Record excerpts:
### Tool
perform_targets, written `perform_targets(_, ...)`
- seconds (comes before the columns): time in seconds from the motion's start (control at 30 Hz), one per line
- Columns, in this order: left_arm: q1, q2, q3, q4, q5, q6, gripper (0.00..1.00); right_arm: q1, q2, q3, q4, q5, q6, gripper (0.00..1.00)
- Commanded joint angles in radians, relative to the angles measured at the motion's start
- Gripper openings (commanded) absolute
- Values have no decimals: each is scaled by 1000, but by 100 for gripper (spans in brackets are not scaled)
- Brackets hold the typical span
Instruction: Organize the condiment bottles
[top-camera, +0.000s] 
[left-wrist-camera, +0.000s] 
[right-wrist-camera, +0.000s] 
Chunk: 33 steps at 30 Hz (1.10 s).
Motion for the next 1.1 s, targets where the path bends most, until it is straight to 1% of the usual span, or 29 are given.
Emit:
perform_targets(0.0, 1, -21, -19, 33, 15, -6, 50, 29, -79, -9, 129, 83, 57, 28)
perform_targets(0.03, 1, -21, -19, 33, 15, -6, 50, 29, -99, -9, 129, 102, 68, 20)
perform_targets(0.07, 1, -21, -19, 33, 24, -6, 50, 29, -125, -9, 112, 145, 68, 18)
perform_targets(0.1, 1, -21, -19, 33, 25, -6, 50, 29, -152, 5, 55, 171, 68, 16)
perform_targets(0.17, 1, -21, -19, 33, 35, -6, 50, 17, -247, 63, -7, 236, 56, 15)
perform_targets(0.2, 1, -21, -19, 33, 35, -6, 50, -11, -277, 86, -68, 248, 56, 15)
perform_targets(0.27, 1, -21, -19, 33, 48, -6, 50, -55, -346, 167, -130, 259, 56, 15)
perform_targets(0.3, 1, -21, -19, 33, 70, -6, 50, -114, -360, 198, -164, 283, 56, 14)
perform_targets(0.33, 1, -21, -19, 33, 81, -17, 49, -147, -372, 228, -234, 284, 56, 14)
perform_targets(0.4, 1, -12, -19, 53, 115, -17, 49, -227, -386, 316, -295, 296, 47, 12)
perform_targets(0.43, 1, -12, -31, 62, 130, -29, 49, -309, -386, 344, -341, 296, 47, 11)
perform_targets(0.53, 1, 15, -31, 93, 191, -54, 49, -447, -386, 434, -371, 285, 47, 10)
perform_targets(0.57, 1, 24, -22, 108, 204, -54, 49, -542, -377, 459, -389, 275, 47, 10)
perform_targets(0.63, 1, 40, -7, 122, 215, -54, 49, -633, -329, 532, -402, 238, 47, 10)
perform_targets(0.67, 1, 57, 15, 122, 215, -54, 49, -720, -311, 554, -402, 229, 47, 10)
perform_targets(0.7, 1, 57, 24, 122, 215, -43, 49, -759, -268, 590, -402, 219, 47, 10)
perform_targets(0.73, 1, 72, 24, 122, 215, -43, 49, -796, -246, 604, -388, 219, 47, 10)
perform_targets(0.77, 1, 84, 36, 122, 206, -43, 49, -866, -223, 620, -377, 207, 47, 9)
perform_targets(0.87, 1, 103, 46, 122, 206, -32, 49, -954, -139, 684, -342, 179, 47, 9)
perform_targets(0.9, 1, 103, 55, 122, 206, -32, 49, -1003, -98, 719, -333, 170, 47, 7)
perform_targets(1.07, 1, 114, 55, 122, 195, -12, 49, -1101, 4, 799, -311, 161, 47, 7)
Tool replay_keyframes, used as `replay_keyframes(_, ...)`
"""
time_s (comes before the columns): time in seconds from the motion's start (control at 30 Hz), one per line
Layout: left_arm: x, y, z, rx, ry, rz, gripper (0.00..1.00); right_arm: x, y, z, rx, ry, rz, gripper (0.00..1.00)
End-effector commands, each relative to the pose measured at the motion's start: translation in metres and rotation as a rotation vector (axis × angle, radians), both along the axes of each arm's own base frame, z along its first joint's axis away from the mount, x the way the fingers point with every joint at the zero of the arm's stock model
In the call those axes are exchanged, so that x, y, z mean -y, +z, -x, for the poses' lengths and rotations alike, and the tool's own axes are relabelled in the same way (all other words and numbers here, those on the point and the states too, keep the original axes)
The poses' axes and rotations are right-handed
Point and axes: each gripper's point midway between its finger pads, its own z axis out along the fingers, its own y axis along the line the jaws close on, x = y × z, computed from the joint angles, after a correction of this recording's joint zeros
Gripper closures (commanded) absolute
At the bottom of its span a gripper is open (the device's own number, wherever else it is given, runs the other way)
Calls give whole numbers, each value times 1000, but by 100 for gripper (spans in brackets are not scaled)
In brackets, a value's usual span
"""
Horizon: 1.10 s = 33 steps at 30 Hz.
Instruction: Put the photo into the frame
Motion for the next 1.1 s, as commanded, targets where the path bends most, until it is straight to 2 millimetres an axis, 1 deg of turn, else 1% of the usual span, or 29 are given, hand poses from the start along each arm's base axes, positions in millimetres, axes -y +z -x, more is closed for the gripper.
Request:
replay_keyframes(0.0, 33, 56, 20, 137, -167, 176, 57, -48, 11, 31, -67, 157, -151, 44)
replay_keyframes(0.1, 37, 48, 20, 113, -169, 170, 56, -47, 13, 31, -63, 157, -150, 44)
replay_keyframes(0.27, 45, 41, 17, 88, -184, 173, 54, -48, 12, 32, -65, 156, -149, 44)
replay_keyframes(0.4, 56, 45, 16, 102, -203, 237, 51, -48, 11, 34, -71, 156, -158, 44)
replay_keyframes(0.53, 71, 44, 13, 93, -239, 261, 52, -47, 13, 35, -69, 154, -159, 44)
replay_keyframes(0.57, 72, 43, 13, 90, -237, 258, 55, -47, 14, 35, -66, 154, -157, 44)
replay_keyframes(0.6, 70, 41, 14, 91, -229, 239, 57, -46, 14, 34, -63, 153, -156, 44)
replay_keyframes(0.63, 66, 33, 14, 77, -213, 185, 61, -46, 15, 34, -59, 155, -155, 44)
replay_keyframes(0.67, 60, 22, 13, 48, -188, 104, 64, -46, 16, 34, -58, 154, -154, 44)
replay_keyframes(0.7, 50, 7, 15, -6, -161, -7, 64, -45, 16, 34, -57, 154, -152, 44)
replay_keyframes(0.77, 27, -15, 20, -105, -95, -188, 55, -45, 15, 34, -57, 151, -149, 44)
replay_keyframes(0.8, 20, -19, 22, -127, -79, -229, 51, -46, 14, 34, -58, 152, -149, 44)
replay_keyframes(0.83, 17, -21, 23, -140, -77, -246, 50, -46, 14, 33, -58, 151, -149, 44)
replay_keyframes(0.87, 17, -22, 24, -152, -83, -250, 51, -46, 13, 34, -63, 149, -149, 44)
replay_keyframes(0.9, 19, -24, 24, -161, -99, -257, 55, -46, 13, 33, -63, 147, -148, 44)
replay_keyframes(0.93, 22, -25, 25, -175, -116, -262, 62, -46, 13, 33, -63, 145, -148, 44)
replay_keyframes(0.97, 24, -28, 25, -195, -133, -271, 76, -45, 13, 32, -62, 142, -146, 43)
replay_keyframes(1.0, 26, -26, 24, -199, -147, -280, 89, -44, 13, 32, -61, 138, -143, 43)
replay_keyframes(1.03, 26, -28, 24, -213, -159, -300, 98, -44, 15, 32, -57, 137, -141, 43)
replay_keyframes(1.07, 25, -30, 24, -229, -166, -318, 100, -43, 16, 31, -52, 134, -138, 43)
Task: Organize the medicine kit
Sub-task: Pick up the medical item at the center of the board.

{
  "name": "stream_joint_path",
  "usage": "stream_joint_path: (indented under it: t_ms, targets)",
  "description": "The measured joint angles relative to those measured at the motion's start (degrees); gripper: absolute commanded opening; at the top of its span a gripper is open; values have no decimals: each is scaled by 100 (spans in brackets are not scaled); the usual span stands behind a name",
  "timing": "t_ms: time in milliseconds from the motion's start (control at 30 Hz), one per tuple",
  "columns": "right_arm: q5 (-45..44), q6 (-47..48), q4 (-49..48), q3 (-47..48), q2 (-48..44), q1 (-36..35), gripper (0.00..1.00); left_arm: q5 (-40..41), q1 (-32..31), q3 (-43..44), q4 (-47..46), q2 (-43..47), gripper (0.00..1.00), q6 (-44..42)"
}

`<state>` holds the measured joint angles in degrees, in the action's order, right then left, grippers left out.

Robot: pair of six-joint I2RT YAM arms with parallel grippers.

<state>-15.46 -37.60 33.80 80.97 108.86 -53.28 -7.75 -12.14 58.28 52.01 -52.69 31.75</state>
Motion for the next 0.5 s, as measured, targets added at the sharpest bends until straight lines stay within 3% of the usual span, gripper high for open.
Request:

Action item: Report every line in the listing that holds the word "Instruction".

Exercise answer:
Instruction: Organize the condiment bottles
Instruction: Put the photo into the frame

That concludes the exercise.